Associate Editor: C. T. Yavuz Beilstein J. Nanotechnol.2023,14, 904–911.https://doi.org/10.3762/bjnano.14.74 Received 23 Jun 2023,
Accepted 17 Aug 2023,
Published 31 Aug 2023
The combustion of fossil fuels has resulted in the amplification of the greenhouse effect, primarily through the release of a substantial quantity of carbon dioxide into the atmosphere. The imperative pursuit of converting CO2 into valuable chemicals through electrochemical techniques has garnered significant attention. Metal-organic frameworks (MOFs) have occured as highly prospective materials for the reduction of CO2, owing to their exceptional attributes including extensive surface area, customizable architectures, pronounced porosity, abundant active sites, and well-distributed metallic nodes. This article commences by elucidating the mechanistic aspects of CO2 reduction, followed by a comprehensive exploration of diverse materials encompassing MOFs based on nickel, cobalt, zinc, and copper for efficient CO2 conversion. Finally, a meticulous discourse encompasses the challenges encountered and the prospects envisioned for the advancement of MOF-based nanomaterials in the realm of electrochemical reduction of CO2.

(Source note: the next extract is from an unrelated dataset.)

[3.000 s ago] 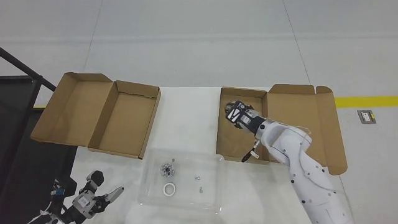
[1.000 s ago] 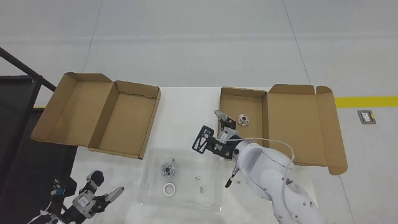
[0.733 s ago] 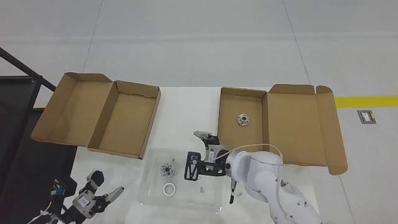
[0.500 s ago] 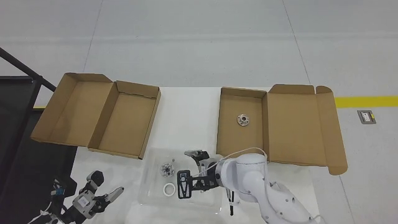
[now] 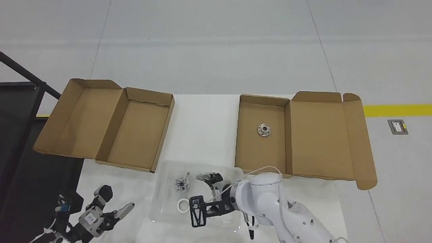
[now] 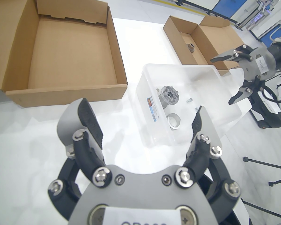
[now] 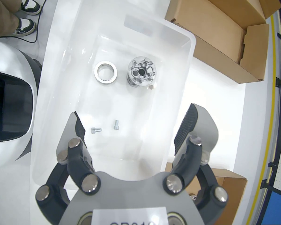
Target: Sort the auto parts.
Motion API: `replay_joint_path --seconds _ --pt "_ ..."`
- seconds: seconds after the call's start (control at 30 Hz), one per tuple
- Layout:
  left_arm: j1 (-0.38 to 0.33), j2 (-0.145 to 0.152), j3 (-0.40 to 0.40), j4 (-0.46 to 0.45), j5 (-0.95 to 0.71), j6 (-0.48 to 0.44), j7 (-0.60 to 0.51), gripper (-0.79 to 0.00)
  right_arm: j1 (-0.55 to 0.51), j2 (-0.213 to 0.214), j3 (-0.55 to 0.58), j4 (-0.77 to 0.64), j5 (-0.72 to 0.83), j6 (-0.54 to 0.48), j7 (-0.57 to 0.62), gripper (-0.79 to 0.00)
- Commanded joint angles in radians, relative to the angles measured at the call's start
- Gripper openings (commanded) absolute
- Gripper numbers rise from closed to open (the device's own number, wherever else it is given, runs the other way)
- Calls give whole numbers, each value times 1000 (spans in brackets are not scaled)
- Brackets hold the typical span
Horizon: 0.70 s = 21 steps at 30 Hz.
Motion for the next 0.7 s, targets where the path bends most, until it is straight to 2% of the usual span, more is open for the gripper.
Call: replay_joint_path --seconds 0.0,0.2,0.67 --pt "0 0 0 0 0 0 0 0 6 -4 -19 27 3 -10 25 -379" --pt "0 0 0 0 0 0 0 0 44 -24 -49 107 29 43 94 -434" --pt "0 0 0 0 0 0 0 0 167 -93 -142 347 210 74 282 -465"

The emission of carbon dioxide resulting from the utilization of fossil fuels has been identified as a primary cause of the greenhouse effect, ultimately contributing to the severity of climate change [1]. To mitigate these detrimental consequences, numerous strategies have been implemented to address the issue of CO2 emissions. Among these, the carbon capture and storage (CCS) technique plays a crucial role in curtailing the release of CO2 into the air. By capturing and containing approximately 90% of the CO2 gas generated through the combustion of conventional fuels utilized for human energy consumption [2,3], this method proves instrumental in abating the pollution caused by CO2. Nevertheless, CO2 storage and transportation are expensive, necessitating the development of efficient adsorbents [3]. An auspicious avenue to tackle these challenges is the conversion of CO2 into valuable compounds through electrochemical reduction. The electrocatalytic process for CO2 reduction reactions (CO2RR) encounters a persistent obstacle in the activation of CO2[4]. The formation of CO2•− necessitates a high thermodynamic potential of −1.90 V vs the standard hydrogen electrode. Subsequently, multiple electron transfers occur, leading to the generation of diverse products such as ethanol, methanol, and methane [5-7]. Therefore, to reduce the activation energy and to improve selectivity, the meticulous consideration of catalysts becomes imperative [8-16]. The first work on electrocatalytic CO2 reduction was published in 1870 using a Zn material to produce HCOOH [17,18]. Subsequent investigations have yielded numerous studies focusing on the development of electrocatalysts for CO2RR. In 1994, Hori et al. highlighted that the selectivity of products exhibited considerable variation depending on the elemental composition of pure metal catalysts [19]. Notably, Au, Ag, and Zn catalysts exhibit preferential CO generation, while Sn, In, and Pb catalysts prove effective in producing formate ions (HCOO−) [20].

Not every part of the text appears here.